Presentation #110.02D in the session Gravitational Waves and Multi-messenger Astronomy.
Gravitational wave observation has been a boon to astronomy, revealing evidence for previously undetected systems and advancing astrophysical theory from star formation to cosmology. General relativity predicts gravitational waves to propagate via a massless mediator and therefore travel at the speed of light. The near-simultaneous detection of GW170817 and GRB170817A constrain the speed of light and the speed of gravity to be the same to one part in 1015.
If we are in a universe where the mediator has some small mass, it introduces a propagation dependent effect on the gravitational wave signal which, in principle, can be detected by ground-based observatories during gravitational wave events. If the graviton is truly massless, no finite deviation will be detected and an upper limit on the mass can be placed.
This work considers the effects of a graviton of nonzero mass which imparts a redshift dependent phase shift on the observed gravitational wave signal that encodes its propagation through the Universe. The successful recovery of the redshift from this phase deviation would allow a measurement of both distance (from the amplitude of the signal) and redshift (from the phase deviation) for any gravitational wave source without relying on galaxy catalogs or observation of an electromagnetic counterpart. This simultaneous and independent measurement would allow for a constraint on the Hubble constant (H0), among other cosmological parameters, which is independent from other methods.

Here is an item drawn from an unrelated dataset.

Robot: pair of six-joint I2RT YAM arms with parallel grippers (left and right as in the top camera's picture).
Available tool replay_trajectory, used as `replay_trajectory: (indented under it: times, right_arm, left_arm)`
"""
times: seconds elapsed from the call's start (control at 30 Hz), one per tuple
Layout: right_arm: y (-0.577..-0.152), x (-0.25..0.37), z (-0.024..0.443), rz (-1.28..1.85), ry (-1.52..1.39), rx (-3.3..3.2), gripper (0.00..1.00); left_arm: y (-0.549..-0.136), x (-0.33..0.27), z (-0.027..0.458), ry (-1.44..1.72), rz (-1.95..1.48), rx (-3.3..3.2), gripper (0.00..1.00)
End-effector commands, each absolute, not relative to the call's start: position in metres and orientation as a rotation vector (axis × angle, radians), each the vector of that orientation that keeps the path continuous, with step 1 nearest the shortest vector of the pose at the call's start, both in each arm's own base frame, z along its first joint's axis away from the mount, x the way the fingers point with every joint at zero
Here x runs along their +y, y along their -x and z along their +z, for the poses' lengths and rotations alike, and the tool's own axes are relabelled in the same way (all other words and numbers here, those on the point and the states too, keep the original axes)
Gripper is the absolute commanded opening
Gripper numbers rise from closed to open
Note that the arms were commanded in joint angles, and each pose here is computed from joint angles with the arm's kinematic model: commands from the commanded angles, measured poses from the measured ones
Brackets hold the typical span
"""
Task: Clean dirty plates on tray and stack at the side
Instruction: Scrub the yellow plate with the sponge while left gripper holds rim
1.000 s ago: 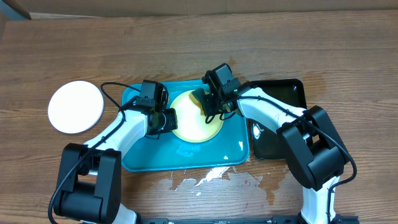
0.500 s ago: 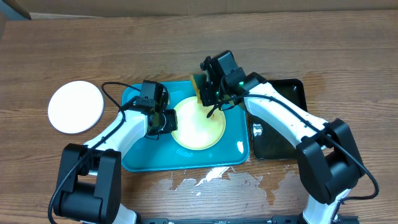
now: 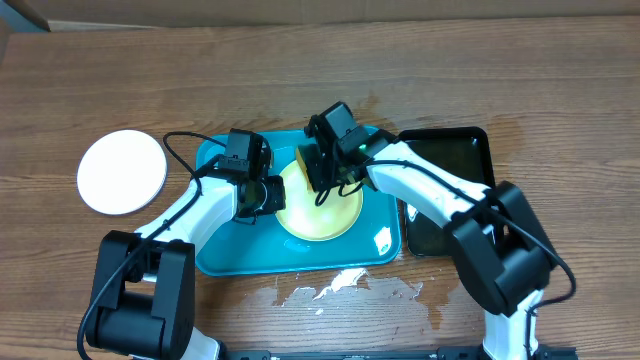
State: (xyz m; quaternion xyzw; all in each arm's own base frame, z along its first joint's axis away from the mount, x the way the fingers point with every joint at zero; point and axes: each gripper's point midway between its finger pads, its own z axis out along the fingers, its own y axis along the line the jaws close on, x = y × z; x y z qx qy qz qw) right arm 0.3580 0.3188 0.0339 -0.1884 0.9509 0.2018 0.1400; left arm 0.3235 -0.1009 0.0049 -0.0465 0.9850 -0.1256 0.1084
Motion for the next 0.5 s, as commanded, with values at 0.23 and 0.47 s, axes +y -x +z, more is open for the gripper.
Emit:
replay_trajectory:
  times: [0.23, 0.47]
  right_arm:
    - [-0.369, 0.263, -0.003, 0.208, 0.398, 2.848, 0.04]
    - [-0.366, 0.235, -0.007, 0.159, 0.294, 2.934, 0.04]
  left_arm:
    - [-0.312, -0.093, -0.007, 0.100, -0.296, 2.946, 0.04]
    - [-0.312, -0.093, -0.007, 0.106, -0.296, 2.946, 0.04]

We simulate the detection of a population of gravitational wave signals, modified to incorporate the effect of a massive graviton, with current and future detector networks to explore the feasibility of constraining cosmological parameters with this method. Individual measurements from each simulated event are combined to yield a population-level constraint on H0.
At current LIGO-Virgo-KAGRA sensitivities, this method is limited by the precision of the redshift recovery, resulting in a one-sided measurement of H0.